Exercise.
Every line of the data is to be reproduced exactly.

<<<<

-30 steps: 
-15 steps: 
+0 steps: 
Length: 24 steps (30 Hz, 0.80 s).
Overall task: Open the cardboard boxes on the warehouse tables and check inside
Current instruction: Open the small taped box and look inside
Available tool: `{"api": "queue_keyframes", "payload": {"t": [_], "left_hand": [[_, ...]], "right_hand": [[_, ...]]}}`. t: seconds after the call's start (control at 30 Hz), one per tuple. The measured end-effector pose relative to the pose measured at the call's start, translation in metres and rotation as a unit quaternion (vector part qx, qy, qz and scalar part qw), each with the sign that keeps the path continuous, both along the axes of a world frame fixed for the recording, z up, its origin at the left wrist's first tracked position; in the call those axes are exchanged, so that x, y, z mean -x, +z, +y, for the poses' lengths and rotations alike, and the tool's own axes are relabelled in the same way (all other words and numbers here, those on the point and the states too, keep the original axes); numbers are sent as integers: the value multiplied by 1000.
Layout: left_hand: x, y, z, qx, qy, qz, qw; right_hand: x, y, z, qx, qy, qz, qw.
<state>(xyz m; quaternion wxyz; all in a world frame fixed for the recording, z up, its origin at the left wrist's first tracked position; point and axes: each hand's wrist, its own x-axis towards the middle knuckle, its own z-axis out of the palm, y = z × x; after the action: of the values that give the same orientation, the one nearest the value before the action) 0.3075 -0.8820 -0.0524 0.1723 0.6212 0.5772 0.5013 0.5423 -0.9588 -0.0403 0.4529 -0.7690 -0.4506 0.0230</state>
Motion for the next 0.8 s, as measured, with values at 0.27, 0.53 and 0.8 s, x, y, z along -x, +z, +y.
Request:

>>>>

Solved problem.
-30 steps: 
-15 steps: 
+0 steps: 
Length: 24 steps (30 Hz, 0.80 s).
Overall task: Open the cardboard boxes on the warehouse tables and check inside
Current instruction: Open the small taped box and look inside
Available tool: `{"api": "queue_keyframes", "payload": {"t": [_], "left_hand": [[_, ...]], "right_hand": [[_, ...]]}}`. t: seconds after the call's start (control at 30 Hz), one per tuple. The measured end-effector pose relative to the pose measured at the call's start, translation in metres and rotation as a unit quaternion (vector part qx, qy, qz and scalar part qw), each with the sign that keeps the path continuous, both along the axes of a world frame fixed for the recording, z up, its origin at the left wrist's first tracked position; in the call those axes are exchanged, so that x, y, z mean -x, +z, +y, for the poses' lengths and rotations alike, and the tool's own axes are relabelled in the same way (all other words and numbers here, those on the point and the states too, keep the original axes); numbers are sent as integers: the value multiplied by 1000.
Layout: left_hand: x, y, z, qx, qy, qz, qw; right_hand: x, y, z, qx, qy, qz, qw.
<state>(xyz m; quaternion wxyz; all in a world frame fixed for the recording, z up, its origin at the left wrist's first tracked position; point and axes: each hand's wrist, its own x-axis towards the middle knuckle, its own z-axis out of the palm, y = z × x; after the action: of the values that give the same orientation, the one nearest the value before the action) 0.3075 -0.8820 -0.0524 0.1723 0.6212 0.5772 0.5013 0.5423 -0.9588 -0.0403 0.4529 -0.7690 -0.4506 0.0230</state>
Motion for the next 0.8 s, as measured, with values at 0.27, 0.53 and 0.8 s, x, y, z along -x, +z, +y.
Request:

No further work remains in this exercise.